Although Hendaye has grown into a good-sized resort town, the town square and St. Vincent’s church looks much the same as it did in the 1920s and 30s when Fulcanelli and M. Lemoine the painter came to visit. Wednesday is still market day, and the vendors of fresh fish and vegetables still line the square. The people who pass by on their way to the square barely notice the non-descript cross standing against the wall of the church. Cars park a few feet away, and the everyday bustle of life in a French resort town takes place around it. Occasionally, like M. Lemoine, a tourist stops to take a photograph.
It is of course the curious images on the pedestal that attracts attention. The casual passer-by sees an angry sunface and a strange cross with four A’s. These faces of the pedestal are easily visible, but walking around the monument reveals two more, a man-in-the-moon design and, close against the church wall, an eight-rayed star-burst. The ordinary tourist snaps his shot, then looks for a sign explaining what he has just taken a snap of. Finding no information except more curious images, our tourist shrugs and later labels that side as “Cross with angry sun face, Hendaye.”
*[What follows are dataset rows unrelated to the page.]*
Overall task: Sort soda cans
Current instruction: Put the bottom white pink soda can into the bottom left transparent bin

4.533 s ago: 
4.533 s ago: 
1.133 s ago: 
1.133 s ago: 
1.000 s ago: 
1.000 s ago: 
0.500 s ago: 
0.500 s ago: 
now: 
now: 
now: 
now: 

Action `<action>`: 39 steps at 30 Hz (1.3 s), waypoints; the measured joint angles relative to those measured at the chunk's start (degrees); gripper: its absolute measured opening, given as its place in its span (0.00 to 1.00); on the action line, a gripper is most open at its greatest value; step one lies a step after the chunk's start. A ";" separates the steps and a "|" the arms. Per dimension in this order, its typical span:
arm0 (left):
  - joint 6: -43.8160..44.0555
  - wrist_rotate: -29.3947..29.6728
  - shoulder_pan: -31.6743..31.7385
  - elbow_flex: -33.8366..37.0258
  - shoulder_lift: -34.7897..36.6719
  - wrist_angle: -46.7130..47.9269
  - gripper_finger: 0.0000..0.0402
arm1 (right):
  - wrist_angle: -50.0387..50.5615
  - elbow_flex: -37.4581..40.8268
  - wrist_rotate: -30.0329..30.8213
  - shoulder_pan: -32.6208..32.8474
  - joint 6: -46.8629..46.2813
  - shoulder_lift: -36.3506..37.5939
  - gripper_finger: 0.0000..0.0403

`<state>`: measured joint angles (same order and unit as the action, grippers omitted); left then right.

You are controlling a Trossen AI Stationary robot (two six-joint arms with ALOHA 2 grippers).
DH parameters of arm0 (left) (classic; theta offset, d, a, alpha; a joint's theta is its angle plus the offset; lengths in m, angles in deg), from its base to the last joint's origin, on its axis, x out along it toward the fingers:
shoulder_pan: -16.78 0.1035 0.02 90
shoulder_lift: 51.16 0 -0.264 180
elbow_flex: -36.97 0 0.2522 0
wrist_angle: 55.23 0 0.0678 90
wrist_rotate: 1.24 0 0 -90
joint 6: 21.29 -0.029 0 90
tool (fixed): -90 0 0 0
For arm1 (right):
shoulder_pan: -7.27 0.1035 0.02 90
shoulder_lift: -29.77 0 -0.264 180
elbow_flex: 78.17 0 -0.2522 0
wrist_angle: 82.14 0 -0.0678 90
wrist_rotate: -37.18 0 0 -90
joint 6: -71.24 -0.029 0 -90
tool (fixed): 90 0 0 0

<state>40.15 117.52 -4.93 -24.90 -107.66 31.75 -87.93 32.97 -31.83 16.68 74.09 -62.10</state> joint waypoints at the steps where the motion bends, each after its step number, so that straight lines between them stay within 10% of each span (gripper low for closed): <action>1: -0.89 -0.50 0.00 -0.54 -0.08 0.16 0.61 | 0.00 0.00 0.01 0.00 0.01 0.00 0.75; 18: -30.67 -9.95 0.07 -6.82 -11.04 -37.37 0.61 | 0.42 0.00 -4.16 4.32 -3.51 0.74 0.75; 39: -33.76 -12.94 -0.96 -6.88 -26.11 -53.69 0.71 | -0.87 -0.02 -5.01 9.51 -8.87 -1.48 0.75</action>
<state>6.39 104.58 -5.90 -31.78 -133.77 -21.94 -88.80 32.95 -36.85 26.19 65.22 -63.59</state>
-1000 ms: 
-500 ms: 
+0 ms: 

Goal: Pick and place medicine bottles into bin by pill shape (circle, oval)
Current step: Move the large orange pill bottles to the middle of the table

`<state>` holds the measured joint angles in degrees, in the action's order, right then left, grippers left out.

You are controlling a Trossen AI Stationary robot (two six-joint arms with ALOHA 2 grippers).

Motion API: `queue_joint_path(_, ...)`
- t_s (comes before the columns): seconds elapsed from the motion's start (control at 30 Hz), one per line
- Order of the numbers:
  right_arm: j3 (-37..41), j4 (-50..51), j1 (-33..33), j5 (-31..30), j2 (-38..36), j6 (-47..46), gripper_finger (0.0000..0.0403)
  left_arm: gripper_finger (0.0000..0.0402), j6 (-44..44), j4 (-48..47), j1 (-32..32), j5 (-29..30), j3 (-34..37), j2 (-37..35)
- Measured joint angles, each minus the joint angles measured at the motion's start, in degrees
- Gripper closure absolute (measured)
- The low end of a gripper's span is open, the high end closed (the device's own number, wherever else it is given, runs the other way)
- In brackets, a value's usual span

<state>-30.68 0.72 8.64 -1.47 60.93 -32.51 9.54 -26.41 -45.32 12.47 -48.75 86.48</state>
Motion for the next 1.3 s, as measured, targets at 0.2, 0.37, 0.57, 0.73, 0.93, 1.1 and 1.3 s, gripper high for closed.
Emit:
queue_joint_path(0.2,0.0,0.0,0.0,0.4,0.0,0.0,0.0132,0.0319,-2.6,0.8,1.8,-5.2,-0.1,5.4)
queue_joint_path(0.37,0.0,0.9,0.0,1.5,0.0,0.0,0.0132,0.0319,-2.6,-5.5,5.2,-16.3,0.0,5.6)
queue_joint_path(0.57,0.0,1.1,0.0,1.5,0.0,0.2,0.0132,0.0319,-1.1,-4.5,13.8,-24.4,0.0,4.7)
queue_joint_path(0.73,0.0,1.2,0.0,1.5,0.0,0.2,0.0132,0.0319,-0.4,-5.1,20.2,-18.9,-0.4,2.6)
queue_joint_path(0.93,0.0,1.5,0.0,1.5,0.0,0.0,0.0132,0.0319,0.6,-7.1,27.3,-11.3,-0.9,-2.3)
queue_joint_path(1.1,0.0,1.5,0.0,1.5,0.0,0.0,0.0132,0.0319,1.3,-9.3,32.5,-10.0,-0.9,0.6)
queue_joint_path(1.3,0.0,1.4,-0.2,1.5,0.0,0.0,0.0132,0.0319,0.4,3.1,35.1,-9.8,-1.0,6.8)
However, standing before the Cross, in the bright Basque sunlight on a busy Wednesday market morning, we came face to face with the great mystery. Somehow, Fulcanelli inserted a new chapter in Le Mystere designed to link, uniquely in all alchemical literature, Chilaism and the secret of practical alchemy and thereby point directly to the real secret, the nature of time itself. As proof, he offers the reality of the Cyclic Cross of Hendaye and its symbolic code.
Like a lodestone of pure weirdness, this juxtaposition of the end of the world with the transmutational process of alchemy drew us out of our normal routines and eventually all the way to southwestern France and the Cross itself. Our involvement began accidentally when one author, Jay Weidner, picked up a copy of Le Mystere at a yard sale in West Hollywood. Over a decade later, the code was cracked, and, as the implications emerged, the mystery began to consume our lives. We found ourselves without any recourse but to go to France and resolve it. If the Cross existed, we felt, then we could validate much of what Fulcanelli had to say in Le Mystere. Without the monument, however, the whole thing vanished into a cloud of hoaxed smoke.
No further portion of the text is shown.